* TASK GOAL
Of the lines in the data below, write out exactly those from the one holding "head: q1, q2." through the one holding "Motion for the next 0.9", both included.

════

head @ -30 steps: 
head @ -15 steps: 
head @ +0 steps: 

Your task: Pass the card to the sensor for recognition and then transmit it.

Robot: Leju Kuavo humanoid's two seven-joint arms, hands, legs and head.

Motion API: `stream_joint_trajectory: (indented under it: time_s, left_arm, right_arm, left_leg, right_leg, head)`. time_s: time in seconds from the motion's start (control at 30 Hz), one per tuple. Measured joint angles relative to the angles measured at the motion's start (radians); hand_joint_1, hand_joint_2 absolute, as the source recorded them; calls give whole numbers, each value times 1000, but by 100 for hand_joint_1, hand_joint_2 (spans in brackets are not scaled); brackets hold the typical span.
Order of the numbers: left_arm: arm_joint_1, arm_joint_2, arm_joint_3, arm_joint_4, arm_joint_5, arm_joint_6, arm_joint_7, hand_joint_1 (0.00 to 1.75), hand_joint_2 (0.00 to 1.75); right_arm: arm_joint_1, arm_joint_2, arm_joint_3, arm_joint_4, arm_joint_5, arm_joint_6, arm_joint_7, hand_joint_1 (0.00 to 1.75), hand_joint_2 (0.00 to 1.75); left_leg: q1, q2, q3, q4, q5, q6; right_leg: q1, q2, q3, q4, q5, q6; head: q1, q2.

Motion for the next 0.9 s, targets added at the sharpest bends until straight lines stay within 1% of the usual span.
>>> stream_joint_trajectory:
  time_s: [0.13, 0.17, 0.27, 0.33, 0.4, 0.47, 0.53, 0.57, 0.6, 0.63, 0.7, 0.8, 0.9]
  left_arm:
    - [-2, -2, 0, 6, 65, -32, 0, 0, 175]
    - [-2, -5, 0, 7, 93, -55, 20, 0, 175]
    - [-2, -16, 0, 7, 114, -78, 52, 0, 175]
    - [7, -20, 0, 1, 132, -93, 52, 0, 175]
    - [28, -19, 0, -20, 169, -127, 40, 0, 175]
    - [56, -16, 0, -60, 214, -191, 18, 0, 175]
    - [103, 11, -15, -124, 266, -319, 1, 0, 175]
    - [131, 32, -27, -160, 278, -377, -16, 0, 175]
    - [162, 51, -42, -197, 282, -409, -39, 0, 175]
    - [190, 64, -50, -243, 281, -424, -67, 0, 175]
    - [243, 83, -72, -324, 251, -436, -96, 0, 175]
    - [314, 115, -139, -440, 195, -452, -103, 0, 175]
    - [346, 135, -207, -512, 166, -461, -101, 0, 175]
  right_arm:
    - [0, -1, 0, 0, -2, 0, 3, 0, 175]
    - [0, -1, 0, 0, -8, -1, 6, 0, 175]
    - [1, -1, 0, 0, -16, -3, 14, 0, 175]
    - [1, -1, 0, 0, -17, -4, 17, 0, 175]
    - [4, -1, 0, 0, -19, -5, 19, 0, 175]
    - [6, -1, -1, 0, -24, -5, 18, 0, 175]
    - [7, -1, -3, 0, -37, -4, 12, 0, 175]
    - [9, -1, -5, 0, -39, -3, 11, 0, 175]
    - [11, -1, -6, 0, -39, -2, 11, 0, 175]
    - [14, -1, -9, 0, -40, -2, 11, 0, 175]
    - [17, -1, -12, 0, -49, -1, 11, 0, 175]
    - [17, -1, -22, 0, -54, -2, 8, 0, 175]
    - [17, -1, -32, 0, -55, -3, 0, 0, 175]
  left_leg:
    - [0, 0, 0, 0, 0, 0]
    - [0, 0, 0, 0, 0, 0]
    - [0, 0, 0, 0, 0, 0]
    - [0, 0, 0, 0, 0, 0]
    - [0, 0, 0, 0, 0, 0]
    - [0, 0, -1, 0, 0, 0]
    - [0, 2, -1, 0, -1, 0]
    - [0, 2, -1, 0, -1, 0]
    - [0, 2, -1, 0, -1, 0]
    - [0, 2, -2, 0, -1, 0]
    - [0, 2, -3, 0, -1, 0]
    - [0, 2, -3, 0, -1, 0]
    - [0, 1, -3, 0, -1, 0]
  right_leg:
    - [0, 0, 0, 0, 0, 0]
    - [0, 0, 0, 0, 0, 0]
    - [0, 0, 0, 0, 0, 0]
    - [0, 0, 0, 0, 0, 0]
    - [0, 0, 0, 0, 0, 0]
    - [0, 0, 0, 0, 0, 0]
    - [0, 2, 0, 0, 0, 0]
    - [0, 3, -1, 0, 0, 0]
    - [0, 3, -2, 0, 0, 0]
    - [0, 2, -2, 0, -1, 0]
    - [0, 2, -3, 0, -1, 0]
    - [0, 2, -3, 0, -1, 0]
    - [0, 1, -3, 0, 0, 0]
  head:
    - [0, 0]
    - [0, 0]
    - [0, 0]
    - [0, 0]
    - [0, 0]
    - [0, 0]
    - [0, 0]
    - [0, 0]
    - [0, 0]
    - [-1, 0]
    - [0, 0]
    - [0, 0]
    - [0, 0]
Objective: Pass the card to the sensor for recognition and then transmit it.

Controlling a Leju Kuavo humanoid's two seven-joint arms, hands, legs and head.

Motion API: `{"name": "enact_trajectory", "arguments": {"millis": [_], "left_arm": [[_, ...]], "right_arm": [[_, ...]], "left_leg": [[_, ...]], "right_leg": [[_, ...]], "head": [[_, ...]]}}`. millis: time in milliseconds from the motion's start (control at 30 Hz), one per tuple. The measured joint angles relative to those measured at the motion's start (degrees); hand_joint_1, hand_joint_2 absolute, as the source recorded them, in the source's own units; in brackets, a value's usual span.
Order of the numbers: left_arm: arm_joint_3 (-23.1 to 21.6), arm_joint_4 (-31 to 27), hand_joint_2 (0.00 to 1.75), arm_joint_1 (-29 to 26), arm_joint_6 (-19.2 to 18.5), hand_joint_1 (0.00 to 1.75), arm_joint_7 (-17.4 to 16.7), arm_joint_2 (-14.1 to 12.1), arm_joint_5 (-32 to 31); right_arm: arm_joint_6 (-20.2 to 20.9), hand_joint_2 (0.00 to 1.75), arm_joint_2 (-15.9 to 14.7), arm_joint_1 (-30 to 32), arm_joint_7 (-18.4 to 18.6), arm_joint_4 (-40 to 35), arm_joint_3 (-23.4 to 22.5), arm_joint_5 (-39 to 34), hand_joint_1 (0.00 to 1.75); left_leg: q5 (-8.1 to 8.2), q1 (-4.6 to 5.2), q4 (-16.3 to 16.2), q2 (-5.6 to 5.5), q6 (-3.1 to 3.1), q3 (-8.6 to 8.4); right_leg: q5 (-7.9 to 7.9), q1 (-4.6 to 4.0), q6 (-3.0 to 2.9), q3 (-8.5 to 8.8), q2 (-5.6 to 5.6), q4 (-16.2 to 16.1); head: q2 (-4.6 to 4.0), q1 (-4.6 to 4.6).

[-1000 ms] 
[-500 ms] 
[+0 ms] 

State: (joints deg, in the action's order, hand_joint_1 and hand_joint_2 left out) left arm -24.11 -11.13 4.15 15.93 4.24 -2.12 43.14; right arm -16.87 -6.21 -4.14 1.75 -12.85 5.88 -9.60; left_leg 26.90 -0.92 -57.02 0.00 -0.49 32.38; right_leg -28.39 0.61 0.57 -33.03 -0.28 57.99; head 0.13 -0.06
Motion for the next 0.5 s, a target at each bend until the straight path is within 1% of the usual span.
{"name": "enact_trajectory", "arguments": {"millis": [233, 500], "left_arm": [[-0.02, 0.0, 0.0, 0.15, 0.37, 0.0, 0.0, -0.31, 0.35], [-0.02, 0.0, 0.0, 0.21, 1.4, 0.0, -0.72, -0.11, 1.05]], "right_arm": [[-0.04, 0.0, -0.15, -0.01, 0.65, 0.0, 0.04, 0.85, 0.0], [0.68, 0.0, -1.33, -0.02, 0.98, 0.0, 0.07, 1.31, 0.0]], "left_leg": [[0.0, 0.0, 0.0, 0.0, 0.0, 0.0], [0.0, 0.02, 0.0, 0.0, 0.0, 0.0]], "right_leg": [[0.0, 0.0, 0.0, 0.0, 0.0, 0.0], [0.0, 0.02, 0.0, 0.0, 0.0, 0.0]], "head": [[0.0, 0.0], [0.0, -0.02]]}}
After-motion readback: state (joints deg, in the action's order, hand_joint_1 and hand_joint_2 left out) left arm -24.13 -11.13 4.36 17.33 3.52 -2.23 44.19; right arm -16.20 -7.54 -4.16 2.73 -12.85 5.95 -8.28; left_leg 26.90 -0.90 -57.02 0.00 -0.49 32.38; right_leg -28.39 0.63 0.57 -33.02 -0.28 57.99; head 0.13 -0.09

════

* WRITTEN ANSWER
Order of the numbers: left_arm: arm_joint_1, arm_joint_2, arm_joint_3, arm_joint_4, arm_joint_5, arm_joint_6, arm_joint_7, hand_joint_1 (0.00 to 1.75), hand_joint_2 (0.00 to 1.75); right_arm: arm_joint_1, arm_joint_2, arm_joint_3, arm_joint_4, arm_joint_5, arm_joint_6, arm_joint_7, hand_joint_1 (0.00 to 1.75), hand_joint_2 (0.00 to 1.75); left_leg: q1, q2, q3, q4, q5, q6; right_leg: q1, q2, q3, q4, q5, q6; head: q1, q2.

Motion for the next 0.9 s, targets added at the sharpest bends until straight lines stay within 1% of the usual span.

There's nothing more to this exercise.